* _What is being asked_: Find the word "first" in the listing below, then return every line it appears in.

===============

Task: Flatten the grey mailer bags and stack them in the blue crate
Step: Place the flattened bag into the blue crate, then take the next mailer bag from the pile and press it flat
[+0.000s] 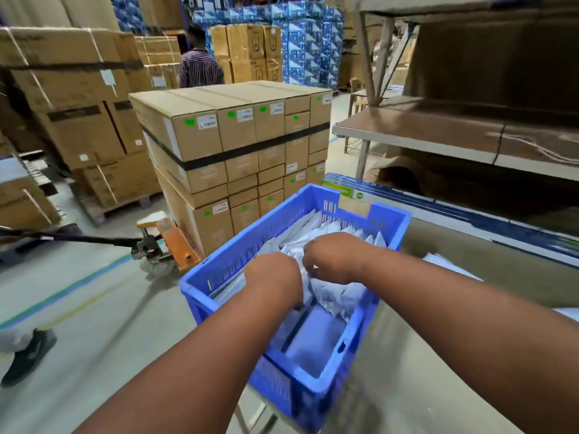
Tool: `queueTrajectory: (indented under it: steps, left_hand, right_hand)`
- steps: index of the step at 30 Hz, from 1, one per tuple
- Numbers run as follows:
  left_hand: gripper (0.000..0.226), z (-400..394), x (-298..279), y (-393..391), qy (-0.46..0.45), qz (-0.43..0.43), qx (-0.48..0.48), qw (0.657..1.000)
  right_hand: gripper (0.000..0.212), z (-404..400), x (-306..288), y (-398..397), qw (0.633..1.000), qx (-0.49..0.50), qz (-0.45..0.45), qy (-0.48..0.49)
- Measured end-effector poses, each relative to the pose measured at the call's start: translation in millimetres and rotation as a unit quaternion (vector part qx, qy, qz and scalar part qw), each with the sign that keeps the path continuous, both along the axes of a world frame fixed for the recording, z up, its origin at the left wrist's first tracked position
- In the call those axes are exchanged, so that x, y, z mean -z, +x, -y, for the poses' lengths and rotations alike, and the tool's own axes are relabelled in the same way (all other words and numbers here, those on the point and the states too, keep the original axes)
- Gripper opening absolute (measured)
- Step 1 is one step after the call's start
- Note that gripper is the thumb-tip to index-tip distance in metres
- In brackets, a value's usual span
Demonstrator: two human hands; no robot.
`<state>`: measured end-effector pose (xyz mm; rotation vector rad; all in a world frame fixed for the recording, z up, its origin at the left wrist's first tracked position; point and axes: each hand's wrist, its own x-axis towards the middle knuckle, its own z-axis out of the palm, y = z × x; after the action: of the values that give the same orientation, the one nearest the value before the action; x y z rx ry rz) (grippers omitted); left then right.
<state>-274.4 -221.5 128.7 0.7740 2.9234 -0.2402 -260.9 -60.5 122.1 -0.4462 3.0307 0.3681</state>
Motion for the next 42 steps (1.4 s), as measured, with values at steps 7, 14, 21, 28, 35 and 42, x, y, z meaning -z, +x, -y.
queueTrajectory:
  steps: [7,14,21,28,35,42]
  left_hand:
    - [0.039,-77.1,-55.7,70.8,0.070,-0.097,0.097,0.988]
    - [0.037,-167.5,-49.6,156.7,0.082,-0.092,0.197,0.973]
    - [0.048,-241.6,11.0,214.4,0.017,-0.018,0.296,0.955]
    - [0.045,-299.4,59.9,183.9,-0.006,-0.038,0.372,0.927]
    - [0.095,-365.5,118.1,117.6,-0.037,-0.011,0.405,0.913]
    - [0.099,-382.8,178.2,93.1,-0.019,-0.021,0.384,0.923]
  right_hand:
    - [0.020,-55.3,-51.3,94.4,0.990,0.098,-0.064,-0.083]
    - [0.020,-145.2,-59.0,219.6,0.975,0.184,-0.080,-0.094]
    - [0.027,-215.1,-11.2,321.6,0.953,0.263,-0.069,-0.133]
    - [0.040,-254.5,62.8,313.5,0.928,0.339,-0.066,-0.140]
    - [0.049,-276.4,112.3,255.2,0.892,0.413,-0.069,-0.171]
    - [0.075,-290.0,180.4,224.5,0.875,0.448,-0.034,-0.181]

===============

* _Response to this task_:
- Measured end-effector poses, each relative to the pose measured at the call's start: translation in millimetres and rotation as a unit quaternion (vector part qx, qy, qz and scalar part qw), each with the sign that keeps the path continuous, both along the axes of a world frame fixed for the recording, z up, its origin at the left wrist's first tracked position
`<state>`: measured end-effector pose (xyz mm; rotation vector rad; all in a world frame fixed for the recording, z up, its origin at the left wrist's first tracked position; point and axes: each hand's wrist, its own x-axis towards the middle knuckle, its own z-axis out of the palm, y = z × x; after the action: of the values that give the same orientation, the one nearest the value before the action; x y z rx ry rz) (grippers omitted); left then right.

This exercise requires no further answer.